African Activists Of The Twentieth Century written by Hugh Macmillan and has been published by Ohio University Press this book supported file pdf, txt, epub, kindle and other format this book has been release on 2023-03-28 with Biography & Autobiography categories.


An omnibus collection of concise and up-to-date biographies of four influential figures from modern African history. Chris Hani, by Hugh Macmillan Chris Hani was one of the most highly respected leaders of the African National Congress, the South African Communist Party, and uMkhonto we Sizwe. His assassination in 1993 threatened to upset the country’s transition to democracy and prompted an intervention by Nelson Mandela that ultimately accelerated apartheid’s demise. Wangari Maathai, by Tabitha Kanogo This concise biography tells the story of Wangari Maathai, the Kenyan activist and Nobel Peace Prize winner who devoted her life to campaigning for environmental conservation, sustainable development, democracy, human rights, gender equality, and the eradication of poverty.

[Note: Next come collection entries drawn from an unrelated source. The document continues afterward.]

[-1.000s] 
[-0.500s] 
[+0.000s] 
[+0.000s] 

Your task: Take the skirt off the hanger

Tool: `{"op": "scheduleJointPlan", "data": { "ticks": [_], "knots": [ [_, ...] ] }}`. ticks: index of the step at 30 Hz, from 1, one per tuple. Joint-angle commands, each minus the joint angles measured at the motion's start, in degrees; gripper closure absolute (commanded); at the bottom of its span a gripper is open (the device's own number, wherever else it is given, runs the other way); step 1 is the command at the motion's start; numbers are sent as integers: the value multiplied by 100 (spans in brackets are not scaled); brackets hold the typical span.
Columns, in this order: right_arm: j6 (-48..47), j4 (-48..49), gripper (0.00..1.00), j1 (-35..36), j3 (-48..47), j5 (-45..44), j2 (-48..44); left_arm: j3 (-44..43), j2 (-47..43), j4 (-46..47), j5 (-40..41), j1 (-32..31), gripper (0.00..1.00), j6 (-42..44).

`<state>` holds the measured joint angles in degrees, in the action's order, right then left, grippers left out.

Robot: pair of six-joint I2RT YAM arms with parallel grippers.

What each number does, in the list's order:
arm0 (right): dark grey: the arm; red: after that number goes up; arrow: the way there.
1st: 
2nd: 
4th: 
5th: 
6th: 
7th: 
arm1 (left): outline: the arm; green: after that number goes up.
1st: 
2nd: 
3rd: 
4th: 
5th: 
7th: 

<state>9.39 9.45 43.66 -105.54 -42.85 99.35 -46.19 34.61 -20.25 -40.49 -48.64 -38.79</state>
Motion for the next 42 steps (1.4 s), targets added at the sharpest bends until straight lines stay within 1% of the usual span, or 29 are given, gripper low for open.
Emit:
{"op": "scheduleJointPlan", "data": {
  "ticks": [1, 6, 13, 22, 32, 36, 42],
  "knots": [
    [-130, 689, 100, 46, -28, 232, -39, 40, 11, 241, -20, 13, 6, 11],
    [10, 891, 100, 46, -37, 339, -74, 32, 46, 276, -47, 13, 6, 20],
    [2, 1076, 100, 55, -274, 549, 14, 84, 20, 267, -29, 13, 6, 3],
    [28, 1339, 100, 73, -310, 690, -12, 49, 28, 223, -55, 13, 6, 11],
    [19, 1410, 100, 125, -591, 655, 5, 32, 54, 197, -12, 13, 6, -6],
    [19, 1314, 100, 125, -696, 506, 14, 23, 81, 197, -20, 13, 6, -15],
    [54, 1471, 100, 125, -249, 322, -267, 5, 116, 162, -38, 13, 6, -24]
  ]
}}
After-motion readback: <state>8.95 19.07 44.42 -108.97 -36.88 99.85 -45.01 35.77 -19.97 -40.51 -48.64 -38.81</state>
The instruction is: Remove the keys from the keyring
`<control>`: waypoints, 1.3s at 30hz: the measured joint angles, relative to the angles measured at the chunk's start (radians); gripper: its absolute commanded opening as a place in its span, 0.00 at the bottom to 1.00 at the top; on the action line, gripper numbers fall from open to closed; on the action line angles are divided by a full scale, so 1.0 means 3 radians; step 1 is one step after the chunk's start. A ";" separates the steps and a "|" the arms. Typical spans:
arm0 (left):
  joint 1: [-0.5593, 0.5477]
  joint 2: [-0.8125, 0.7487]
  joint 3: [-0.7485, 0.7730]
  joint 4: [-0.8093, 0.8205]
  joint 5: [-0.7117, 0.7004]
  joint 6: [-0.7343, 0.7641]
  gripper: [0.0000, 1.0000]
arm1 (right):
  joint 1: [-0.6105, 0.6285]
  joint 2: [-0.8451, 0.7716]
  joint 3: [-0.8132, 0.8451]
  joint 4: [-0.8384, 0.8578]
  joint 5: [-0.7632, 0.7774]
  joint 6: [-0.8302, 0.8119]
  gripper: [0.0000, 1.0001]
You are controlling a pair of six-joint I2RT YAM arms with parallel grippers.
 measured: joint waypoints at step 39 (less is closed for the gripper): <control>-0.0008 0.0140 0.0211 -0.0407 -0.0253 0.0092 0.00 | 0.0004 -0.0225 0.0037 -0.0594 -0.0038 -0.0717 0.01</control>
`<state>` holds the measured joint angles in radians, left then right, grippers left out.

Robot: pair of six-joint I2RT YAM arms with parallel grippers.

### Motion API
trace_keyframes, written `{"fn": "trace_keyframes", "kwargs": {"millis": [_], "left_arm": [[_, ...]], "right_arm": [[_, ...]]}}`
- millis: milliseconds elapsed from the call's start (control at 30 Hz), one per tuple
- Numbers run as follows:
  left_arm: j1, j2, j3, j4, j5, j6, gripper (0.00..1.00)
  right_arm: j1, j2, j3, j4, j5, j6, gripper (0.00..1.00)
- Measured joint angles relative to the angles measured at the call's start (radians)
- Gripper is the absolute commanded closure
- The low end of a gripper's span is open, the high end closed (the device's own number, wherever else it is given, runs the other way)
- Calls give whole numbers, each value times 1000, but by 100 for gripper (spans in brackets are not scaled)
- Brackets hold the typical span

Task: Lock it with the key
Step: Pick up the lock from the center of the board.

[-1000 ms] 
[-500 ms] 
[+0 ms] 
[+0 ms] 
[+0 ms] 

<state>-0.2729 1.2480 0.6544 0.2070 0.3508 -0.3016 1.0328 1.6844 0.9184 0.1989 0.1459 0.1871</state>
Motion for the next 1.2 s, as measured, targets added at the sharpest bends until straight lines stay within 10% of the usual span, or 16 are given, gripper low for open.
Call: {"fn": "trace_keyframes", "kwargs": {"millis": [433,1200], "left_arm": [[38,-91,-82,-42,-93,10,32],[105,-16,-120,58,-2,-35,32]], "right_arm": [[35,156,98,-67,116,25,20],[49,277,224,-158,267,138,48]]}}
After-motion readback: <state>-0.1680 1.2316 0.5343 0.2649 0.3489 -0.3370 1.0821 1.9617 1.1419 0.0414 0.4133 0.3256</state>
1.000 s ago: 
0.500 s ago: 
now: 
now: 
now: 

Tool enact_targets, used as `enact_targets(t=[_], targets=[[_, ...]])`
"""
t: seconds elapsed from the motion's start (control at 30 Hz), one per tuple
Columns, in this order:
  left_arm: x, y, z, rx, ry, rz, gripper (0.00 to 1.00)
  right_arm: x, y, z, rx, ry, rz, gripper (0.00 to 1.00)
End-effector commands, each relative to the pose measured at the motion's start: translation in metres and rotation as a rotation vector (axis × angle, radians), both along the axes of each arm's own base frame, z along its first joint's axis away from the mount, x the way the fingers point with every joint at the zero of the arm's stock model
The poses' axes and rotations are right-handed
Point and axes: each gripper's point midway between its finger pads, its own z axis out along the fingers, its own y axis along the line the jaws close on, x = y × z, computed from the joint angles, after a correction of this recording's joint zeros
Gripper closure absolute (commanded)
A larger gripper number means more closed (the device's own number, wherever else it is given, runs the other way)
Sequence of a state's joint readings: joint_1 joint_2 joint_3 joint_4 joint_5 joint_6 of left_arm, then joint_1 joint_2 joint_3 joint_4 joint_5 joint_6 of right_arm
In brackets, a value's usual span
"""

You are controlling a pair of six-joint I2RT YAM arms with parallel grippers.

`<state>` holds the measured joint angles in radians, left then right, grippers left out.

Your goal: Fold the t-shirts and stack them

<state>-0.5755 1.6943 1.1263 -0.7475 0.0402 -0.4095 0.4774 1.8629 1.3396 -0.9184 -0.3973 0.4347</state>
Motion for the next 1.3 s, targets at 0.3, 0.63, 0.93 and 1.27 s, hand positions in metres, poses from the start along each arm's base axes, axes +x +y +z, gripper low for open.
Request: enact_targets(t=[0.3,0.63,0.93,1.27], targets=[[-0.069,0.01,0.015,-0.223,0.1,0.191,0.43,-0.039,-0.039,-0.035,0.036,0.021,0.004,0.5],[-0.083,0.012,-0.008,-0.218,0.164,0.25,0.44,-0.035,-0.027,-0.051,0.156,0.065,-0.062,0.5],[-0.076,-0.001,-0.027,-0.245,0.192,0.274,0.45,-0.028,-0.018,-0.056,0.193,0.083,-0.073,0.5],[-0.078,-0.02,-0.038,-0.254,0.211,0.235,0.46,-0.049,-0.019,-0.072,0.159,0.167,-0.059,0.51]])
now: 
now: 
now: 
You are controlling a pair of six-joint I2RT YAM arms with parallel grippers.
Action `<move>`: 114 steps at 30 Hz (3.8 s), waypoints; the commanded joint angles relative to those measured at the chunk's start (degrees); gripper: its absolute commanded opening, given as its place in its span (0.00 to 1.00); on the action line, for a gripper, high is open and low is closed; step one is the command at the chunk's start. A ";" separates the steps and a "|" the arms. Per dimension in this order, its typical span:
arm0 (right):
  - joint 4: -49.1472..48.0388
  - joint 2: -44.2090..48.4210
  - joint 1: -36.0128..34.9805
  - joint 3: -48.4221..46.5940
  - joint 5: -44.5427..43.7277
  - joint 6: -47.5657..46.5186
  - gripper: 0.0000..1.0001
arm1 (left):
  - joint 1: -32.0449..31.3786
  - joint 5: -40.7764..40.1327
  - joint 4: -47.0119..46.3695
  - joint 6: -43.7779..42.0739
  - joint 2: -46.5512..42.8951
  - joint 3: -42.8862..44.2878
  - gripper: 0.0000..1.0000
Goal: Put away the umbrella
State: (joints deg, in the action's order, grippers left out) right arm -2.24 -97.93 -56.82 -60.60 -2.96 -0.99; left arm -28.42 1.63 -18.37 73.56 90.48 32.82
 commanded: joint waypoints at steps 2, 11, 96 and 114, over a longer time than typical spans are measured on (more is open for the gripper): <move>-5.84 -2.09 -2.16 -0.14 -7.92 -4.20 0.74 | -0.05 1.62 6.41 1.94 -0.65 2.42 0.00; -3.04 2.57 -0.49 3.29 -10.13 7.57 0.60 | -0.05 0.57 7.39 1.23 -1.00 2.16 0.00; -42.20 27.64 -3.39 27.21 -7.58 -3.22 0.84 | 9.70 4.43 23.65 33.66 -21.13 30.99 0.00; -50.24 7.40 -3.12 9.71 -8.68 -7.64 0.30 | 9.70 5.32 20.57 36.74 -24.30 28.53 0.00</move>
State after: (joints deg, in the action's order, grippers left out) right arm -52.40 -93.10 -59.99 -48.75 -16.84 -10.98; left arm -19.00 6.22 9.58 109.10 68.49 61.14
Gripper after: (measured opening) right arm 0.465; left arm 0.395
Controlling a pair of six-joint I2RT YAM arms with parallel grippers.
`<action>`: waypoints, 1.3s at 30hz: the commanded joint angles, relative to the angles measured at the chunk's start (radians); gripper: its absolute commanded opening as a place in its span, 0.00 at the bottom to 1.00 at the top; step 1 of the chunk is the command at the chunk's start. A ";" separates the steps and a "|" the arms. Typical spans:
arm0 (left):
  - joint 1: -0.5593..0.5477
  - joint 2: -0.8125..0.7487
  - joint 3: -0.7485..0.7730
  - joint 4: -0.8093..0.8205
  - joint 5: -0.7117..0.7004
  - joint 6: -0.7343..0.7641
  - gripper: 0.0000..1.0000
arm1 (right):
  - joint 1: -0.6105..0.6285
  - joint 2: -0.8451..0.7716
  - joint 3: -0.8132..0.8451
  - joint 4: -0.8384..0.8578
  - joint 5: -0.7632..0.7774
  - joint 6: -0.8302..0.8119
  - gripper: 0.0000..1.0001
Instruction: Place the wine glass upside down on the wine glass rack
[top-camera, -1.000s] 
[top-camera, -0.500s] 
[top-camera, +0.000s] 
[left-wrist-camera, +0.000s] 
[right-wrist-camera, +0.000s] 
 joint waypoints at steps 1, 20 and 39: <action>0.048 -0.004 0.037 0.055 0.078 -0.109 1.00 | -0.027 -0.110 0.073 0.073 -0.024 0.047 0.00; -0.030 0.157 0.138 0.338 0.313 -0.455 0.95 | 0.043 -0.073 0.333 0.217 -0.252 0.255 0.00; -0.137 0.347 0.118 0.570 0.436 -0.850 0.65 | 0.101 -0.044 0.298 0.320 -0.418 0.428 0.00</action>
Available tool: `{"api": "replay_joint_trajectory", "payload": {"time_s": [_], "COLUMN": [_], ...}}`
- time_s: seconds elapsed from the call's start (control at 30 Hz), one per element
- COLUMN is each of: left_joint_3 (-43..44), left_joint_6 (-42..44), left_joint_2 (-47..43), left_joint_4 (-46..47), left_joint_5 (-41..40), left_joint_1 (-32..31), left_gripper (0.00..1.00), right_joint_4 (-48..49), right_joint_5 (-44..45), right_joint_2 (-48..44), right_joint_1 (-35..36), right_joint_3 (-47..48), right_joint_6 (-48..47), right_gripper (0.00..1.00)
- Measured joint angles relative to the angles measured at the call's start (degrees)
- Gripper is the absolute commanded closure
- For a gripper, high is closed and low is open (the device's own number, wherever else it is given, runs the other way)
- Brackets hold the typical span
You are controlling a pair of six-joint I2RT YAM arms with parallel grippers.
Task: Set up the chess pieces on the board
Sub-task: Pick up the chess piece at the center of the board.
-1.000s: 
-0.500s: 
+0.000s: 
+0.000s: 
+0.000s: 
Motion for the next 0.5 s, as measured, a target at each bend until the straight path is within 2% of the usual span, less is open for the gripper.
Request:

Josie Mpama/Palmer: Get Up and Get Moving, by Robert R. Edgar Highly critical of the patriarchal attitudes that hindered Black women’s political activism, South Africa’s Josie Mpama/Palmer was an outspoken advocate for women’s social and political equality, a member of the Communist Party of South Africa, and an antiapartheid activist. Ken Saro-Wiwa, by Roy Doron and Toyin Falola A penetrating, accessible portrait of the Nigerian activist whose execution galvanized the world. Ken Saro-Wiwa became a martyr and symbolized modern Africans’ struggle against military dictatorship, corporate power, and environmental exploitation.